This is an age old question that women ask themselves when a man has left them for another women. “Why did He Chose Her Over Me?” As a woman myself I can tell you that we have all been there. We have an ex that married someone else a few months after they broke up with you, a man that has cheated on you and he then chose the other woman, or a man that you thought was your man; who confesses that he is in love with someone else.
So what to we do? We social media and Facebook stalk her. We want to know about her, what she looks like. We want to try to understand what makes a man chose one woman over another. When you see her, you are smarter than her, look better than her, and you feel you are obviously the best choice.
- What does he see is her?
- Why did he chose her?
- Why did he cheat on me with her?
- Why did he have an affair with her?
- What does she have that I don’t have?
- Is something wrong with me?
I am not psychic and cannot look into your individual situation. But what I can do is try to shed some light for you so that you can understand. The first thing you must do is to get into the maturity of the man. For example, if a man is just dating and not looking to be serious then he is always going to hop around from woman to woman and there is no reason trying to wreck your brain to figure out why he is choosing another woman over you. When this is obviously his pattern. There is always going to be another woman for him to chose because that is how he is. The issue is him and not you.
But what about the man that says he is ready to settle down, get married, and he still chooses someone else over you?
What about when he dumps you for someone else and then marries another woman?
That is what confuses us. Here we were, dating him for 3 years waiting for the ring, he comes home tells us he is in love with someone else and then six months later he marries her!
From what I have seen emotionally healthy men who are ready to get married chose the woman who they feel will make the best wife to them.

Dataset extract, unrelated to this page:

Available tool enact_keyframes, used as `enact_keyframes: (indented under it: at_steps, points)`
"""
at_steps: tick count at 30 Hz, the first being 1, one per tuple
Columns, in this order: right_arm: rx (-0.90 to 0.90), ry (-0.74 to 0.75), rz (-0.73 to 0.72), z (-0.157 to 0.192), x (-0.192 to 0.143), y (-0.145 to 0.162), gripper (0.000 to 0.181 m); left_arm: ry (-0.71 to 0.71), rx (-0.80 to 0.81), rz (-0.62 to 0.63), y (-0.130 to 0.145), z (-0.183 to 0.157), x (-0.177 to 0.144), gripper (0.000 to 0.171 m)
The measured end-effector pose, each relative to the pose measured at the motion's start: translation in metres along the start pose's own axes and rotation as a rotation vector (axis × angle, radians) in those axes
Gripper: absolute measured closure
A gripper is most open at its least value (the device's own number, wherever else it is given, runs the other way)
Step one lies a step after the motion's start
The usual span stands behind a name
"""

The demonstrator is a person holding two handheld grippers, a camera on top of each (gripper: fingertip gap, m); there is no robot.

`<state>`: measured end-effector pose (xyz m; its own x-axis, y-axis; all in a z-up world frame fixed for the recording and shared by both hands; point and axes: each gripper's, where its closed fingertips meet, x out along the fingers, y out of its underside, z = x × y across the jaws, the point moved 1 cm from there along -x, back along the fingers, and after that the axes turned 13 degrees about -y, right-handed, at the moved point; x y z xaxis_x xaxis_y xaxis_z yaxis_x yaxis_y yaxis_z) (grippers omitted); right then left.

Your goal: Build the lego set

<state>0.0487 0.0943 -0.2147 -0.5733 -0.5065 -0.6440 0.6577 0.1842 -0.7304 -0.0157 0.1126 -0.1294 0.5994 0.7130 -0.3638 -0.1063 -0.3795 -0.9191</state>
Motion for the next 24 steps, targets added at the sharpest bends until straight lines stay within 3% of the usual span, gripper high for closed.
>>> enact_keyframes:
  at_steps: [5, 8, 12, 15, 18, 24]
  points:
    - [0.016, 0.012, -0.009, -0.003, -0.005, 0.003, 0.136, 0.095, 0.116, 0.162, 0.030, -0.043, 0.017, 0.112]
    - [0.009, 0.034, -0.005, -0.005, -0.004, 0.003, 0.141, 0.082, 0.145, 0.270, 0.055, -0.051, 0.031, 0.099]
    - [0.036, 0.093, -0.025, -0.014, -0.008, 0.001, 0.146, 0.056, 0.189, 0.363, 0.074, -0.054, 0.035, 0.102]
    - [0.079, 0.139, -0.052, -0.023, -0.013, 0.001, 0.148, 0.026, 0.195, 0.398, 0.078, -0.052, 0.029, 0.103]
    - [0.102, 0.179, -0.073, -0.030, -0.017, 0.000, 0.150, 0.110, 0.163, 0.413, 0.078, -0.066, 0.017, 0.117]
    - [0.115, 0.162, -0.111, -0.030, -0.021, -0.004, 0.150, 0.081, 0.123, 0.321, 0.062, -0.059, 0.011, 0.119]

So although you may think you are the obvious choice he may be looking for something different. And the fact that he was with you for so long means nothing. He was just biding time with you, so that he could have a girlfriend; when really he was waiting for another woman, that more suits his needs, to come along. I know it is a hard truth to accept, but 9 times out of 10 that is just how it is.
He may chose another woman over you because, in his eyes, he sees her as a harder work, better wife, better mother, being a good person, being trust worthy, or in short he just may see her as something that he is looking for in a wife. He may see something in her that he does not see in you.
Or with some of the men these days, he may have chosen her off the simple fact that she may be more physically attractive or can do 1,000 tricks in the bedroom that you can’t do.
If none of these answers answer your questions of “why he chose her over me?” Then you may never get your answer. And more than anything you must learn that, that is okay. If a man does not want you, then why do you want him. Even he cannot see the value in you, then that is his problem. Not yours.
So why did he chose her over you?
- It could be because she is more of “wife material.”
- It could be because she fits into his life better than you.
- It could be because he does not see the value in you and who you really are.
- It could be that even though nothing is wrong with you, she is the woman of his dreams and your not. No matter how dysfunctional she may be.
What does matter is that he chose her over you, he may have cheated on you, he may have dumped you for someone else. But it does not matter, and you cannot wreck your pretty little head over it or try to convince him to come back. Why would you want to? Instead, wait for a man who will chose you and that sees you as his first choice and only choice. Never be a man’s second winner up.